# The lonely Bjarne Pipe.



## GTCharged (Nov 3, 2008)

Hey all, I was in the shop today looking for a new pipe to smoke.
I was browsing through the pipes, and a certain one caught my eye.
It had beautiful coloration, so I bought it. Turns out it was a Bjarne.
I had a 20% off a single pipe coupon, so it was only $40. Not bad, I guess.

I have one question though. What style pipe is this? Billiard, Dublin, etc?


----------



## rlaliberty (Jul 6, 2008)

Definitely think you made the right choice picking up this over the Bjarne. That said, pipes can be surprising. I have some real cheapies that smoke better than my higher end pipes.


----------



## drastic_quench (Sep 12, 2008)

Style: I'd call it a bent Dublin. Nice pipe.


----------



## GTCharged (Nov 3, 2008)

Thanks for the style answer Drastic Quench!


----------



## dj1340 (Mar 30, 2009)

Very nice pick up, I like the looks of it.


----------



## Zeabed (Apr 23, 2009)

GTCharged said:


> Hey all, I was in the shop today looking for a new pipe to smoke.
> I was browsing through the pipes, and a certain one caught my eye.
> It had beautiful coloration, so I bought it. Turns out it was a Bjarne.
> I had a 20% off a single pipe coupon, so it was only $40. Not bad, I guess.
> ...


Just $40 for a Bjarne!! Man the economy has really tanked if that's the case with markdowns. I would call that a freehand Danish dublin, being whimsical as I am. I have a Bjarne too and it's a great pipe, so congratulations sir!


----------



## MarkC (Jul 4, 2009)

So you went in for a Dr. Grabow and came out with a Bjarne? You're hooked.


----------



## GTCharged (Nov 3, 2008)

I guess I am hooked.

There are too many reasons to list, but the main reasons are that pipe tobacco is (relatively) cheap, and that I love the craftsmanship of a pipe. The time it takes to make some of them is astounding.
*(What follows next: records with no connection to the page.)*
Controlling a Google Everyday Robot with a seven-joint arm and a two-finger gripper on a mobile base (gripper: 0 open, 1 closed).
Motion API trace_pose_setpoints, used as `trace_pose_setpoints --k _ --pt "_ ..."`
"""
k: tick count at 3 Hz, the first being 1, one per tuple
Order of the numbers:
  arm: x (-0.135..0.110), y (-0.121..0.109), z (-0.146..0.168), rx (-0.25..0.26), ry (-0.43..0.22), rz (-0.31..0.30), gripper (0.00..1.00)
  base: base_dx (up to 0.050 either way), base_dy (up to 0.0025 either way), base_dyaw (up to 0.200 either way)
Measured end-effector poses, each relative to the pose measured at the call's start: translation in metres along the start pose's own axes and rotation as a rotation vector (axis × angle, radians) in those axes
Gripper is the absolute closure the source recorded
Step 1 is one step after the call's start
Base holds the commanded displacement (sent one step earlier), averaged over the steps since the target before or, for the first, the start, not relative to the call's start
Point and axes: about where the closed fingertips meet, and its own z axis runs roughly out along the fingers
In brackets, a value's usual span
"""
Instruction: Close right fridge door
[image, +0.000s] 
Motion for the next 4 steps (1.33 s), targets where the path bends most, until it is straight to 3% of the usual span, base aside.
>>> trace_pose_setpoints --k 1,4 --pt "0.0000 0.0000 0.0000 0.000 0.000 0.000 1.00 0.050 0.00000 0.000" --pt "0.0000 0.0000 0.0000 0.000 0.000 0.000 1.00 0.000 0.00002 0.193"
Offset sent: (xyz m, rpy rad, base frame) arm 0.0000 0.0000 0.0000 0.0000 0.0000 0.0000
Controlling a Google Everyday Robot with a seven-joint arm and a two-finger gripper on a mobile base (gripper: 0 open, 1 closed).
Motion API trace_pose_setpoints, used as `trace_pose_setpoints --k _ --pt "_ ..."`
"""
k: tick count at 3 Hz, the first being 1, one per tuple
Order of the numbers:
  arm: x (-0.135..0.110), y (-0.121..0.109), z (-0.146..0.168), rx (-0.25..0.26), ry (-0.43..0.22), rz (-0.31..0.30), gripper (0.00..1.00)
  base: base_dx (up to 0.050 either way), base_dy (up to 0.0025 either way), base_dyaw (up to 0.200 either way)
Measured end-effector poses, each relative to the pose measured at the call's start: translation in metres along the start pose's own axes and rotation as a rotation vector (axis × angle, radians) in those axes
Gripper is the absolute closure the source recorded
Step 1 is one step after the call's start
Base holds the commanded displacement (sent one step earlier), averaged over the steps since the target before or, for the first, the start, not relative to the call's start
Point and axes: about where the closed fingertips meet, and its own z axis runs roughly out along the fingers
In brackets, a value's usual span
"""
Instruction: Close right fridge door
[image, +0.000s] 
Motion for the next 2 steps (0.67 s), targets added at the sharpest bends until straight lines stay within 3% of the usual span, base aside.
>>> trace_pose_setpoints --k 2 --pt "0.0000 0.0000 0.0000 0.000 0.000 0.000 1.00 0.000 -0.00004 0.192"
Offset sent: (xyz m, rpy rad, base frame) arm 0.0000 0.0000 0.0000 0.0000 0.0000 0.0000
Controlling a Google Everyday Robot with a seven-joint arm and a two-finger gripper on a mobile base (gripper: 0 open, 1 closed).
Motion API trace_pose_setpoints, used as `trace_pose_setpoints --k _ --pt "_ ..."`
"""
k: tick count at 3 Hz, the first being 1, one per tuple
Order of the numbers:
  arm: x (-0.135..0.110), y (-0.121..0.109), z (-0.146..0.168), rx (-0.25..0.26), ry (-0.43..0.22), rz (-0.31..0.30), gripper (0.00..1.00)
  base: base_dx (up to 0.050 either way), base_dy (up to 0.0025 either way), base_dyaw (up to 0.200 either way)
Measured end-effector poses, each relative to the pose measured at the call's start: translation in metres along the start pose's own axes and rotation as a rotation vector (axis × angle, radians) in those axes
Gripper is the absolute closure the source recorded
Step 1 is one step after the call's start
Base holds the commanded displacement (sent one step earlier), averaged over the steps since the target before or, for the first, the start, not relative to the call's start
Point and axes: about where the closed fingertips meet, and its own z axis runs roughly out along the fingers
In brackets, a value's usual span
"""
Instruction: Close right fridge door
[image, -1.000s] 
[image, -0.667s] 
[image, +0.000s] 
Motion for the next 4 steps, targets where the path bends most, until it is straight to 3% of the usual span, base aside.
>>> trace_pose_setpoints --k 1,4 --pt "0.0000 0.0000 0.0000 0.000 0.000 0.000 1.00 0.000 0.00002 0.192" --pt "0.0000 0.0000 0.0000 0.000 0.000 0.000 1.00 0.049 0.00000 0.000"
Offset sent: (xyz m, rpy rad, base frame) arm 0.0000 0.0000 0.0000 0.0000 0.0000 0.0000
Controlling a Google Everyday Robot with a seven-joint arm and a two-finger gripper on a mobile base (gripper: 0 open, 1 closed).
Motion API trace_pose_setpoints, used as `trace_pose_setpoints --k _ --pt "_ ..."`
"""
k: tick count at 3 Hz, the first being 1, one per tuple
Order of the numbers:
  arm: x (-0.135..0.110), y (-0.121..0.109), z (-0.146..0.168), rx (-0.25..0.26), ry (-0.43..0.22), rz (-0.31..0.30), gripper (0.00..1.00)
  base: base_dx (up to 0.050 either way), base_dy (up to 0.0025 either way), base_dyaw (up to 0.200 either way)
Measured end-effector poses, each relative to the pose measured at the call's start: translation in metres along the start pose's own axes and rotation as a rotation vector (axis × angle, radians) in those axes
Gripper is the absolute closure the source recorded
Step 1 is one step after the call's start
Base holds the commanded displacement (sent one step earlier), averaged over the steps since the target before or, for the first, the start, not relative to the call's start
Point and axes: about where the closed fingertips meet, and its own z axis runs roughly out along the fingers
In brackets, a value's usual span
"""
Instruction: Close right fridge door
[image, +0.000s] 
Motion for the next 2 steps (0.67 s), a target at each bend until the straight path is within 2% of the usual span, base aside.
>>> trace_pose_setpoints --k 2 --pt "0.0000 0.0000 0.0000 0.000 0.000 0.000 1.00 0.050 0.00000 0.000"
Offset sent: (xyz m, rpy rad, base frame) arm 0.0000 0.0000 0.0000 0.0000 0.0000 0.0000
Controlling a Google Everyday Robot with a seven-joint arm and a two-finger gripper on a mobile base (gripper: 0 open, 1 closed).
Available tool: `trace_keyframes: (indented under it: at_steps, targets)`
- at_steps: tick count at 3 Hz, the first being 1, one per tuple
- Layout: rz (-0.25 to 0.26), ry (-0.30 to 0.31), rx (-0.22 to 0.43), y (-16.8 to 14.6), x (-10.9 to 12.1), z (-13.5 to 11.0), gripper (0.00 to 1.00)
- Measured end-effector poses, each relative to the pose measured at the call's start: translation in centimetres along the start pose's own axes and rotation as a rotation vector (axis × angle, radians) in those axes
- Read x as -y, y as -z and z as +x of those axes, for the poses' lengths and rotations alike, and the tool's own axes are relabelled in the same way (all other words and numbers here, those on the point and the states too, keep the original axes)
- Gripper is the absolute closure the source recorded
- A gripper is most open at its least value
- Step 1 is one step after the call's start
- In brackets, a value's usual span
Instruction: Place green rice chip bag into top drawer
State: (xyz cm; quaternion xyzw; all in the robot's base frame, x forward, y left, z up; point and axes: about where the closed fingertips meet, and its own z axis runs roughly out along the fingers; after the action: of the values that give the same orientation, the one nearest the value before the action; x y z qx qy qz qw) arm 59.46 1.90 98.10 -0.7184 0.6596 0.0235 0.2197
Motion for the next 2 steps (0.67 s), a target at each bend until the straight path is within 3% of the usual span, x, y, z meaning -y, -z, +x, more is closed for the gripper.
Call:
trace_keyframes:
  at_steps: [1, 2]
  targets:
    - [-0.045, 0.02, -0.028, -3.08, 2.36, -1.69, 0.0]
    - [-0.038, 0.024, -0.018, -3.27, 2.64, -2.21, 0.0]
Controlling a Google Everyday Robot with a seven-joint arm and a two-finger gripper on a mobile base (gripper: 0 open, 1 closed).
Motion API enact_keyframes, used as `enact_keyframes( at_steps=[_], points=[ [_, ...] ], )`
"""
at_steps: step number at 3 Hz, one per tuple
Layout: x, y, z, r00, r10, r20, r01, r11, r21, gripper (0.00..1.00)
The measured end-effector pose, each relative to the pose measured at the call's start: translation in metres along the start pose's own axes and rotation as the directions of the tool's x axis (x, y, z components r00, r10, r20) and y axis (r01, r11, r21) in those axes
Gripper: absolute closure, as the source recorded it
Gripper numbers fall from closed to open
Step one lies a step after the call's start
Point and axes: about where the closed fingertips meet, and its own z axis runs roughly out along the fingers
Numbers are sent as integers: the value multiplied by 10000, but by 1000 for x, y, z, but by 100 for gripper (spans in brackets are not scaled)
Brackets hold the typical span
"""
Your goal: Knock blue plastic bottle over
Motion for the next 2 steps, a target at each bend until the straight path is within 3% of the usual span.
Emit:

Much cheaper to smoke than cigars, although who can pass up a great cigar? Not me!


----------



## RJpuffs (Jan 27, 2008)

Zeabed said:


> Just $40 for a Bjarne!! Man the economy has really tanked if that's the case with markdowns. I would call that a freehand Danish dublin, being whimsical as I am. I have a Bjarne too and it's a great pipe, so congratulations sir!


Technically thats a "Viking", which is (was) the Bjarne seconds product line. The price is about average for that line. I have one, not too bad but I broke the stem on it and had to make meself a new one by hand.


----------



## bkeske (Oct 28, 2009)

But, are they really a 'second'/reject? Or was Viking a name simply given to the less expensive line of Bjarne? I have read that his top line of pipes used his full name on them.

I also understand that Bjarne was not a pipe maker per se, but rather commissioned his pipes from other makers/designers/craftsman, then marketed and distributed them.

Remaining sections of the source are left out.